5) Militarismus ist unfeministisch
Feministische Wissenschaftler*innen wie V. Spike Peterson haben schon in den 90er Jahren herausgearbeitet, dass der Nationalstaat „gegendert“ ist und mit patriarchalen Strukturen und Gewalt einhergeht. Eine feministische Perspektive konzentriert sich auf die Sicherheit von Menschen und vor allem die von Frauen und schwachen Teilen einer Bevölkerung. Werden die Waffenlieferungen diese also schützen? [...] Es ergibt aber nur „Sinn“, schwere Waffen zu liefern, wenn es Aussicht auf einen klaren und schnellen Sieg der Ukraine gibt. Doch leider ist es wahrscheinlicher, dass der Krieg lange andauern, zu einer direkten Auseinandersetzung zwischen Russland und dem Westen führen oder doch zu einem Atomkrieg eskalieren wird. Die Waffenlieferungen machen diese drei Szenarien noch realistischer. Diese wiederum werden noch mehr Tote, mehr Trauma – auch für Männer – und noch mehr Gewalt an Frauen bedeuten. [...] Eine Perspektive, die sich aus einer feministischen Theorie der Internationalen Beziehungen ableitet, macht aber deutlich, dass die Sicherheit von Menschen, nicht die Sicherheit von Staaten, zentral für unsere Überlegungen sein sollte. Die neue feministische Außenpolitik der Bundesregierung sollte ihr Handeln in diesem Krieg nach diesem Maßstab ausrichten und überprüfen, ob die Lieferung schwerer Waffen dieses Ziel wirklich verfolgt. (Hanna L. Mühlenhoff, taz)

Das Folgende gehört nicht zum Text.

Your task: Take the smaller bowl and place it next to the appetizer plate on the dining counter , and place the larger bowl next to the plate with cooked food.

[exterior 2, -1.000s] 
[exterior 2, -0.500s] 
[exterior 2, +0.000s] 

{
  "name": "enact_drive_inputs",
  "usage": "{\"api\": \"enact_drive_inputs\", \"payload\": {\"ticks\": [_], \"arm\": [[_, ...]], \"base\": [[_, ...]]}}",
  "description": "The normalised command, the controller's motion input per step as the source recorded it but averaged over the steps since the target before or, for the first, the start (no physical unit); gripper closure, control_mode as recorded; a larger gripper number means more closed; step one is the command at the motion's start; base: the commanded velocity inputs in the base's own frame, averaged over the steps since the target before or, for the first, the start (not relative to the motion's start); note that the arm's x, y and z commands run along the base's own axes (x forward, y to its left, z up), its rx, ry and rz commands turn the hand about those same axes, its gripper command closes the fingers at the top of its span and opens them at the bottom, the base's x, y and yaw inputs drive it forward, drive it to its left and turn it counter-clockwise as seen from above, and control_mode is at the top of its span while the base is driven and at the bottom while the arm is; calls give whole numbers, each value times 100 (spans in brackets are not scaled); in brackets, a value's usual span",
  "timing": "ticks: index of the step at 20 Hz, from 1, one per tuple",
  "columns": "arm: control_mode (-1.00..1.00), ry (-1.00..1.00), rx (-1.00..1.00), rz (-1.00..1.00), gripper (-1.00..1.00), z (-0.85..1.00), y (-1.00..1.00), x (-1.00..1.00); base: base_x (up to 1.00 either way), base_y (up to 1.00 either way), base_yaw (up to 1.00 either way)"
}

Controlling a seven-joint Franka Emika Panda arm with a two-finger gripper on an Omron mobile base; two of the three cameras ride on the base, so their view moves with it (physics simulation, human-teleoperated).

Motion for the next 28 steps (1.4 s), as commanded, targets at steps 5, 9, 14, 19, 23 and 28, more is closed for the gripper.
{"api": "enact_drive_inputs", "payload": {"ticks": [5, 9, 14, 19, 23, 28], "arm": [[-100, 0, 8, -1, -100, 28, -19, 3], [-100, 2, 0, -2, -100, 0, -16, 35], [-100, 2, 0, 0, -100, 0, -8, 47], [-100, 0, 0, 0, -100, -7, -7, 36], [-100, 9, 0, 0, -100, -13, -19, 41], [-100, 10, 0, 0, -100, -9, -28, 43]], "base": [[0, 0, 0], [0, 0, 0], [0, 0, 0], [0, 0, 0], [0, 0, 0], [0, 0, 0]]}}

Es ist spannend, die "feministische Außenpolitik" so auf eine reale Krise treffen zu sehen, weil er so seine eigenen Prämissen in Echtzeit quasi mit sich selbst aushandeln muss. Glücklicherweise tun die Beteiligten das auch mit intellektueller Offenheit, so dass man das gut begleiten kann. Ich sehe, was Mühlenhoff hier für eine Argumentation aufbaut: Militär und Nationalstaat werden als patriarchalische Konzepte, als gegendert, angesehen und stehen damit in Opposition zu einer feministischen Konzeption von Außenpolitik, die sich dem Schutz von Menschen, besonders Frauen und Kindern, verschrieben hat. So weit, so gut.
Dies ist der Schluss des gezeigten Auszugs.